- **EXERCISE OBJECTIVE**: Reproduce exactly the lines that run from the start of the records below to the line with "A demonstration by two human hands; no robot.", inclusive.

- **Records excerpted from a collection**:
______________________________

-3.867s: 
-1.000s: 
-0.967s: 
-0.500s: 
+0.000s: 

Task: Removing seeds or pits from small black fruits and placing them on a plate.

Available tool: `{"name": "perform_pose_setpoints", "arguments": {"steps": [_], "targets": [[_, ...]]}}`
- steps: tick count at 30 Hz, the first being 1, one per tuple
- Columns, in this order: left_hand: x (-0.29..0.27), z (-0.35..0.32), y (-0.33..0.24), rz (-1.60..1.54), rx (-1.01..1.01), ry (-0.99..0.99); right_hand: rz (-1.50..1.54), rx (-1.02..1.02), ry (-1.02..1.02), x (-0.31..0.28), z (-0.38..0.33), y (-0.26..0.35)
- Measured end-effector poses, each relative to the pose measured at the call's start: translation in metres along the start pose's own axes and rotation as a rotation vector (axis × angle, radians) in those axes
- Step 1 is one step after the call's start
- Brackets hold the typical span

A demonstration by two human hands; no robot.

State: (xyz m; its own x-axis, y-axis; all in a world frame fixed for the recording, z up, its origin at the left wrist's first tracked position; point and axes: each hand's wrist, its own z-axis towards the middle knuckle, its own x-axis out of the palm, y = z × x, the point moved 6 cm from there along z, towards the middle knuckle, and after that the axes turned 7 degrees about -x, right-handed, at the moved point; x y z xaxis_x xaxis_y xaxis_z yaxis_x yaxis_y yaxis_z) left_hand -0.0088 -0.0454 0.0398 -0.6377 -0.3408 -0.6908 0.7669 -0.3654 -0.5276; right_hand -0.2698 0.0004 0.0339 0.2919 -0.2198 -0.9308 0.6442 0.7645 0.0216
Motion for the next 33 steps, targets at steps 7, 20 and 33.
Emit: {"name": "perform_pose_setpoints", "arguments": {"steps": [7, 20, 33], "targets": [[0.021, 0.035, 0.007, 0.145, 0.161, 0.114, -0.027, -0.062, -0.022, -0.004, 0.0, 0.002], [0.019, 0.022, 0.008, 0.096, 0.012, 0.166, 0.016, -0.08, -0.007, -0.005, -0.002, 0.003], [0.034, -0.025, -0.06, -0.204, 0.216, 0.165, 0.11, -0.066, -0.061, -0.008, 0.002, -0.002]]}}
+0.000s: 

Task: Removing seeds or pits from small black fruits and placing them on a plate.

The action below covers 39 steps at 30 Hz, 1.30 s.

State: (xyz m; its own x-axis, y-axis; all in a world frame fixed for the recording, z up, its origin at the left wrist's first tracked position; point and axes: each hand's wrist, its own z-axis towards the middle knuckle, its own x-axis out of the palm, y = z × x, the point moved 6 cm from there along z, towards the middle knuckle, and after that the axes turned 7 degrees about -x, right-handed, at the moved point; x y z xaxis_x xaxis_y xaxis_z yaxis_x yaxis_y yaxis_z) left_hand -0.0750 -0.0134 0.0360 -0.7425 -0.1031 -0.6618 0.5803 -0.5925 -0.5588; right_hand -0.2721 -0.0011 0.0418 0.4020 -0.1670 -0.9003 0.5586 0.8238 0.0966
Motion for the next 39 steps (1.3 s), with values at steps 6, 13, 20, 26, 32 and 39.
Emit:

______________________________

- **SOLUTION**:
-3.867s: 
-1.000s: 
-0.967s: 
-0.500s: 
+0.000s: 

Task: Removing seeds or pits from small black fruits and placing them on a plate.

Available tool: `{"name": "perform_pose_setpoints", "arguments": {"steps": [_], "targets": [[_, ...]]}}`
- steps: tick count at 30 Hz, the first being 1, one per tuple
- Columns, in this order: left_hand: x (-0.29..0.27), z (-0.35..0.32), y (-0.33..0.24), rz (-1.60..1.54), rx (-1.01..1.01), ry (-0.99..0.99); right_hand: rz (-1.50..1.54), rx (-1.02..1.02), ry (-1.02..1.02), x (-0.31..0.28), z (-0.38..0.33), y (-0.26..0.35)
- Measured end-effector poses, each relative to the pose measured at the call's start: translation in metres along the start pose's own axes and rotation as a rotation vector (axis × angle, radians) in those axes
- Step 1 is one step after the call's start
- Brackets hold the typical span

A demonstration by two human hands; no robot.

This exercise has now been finished.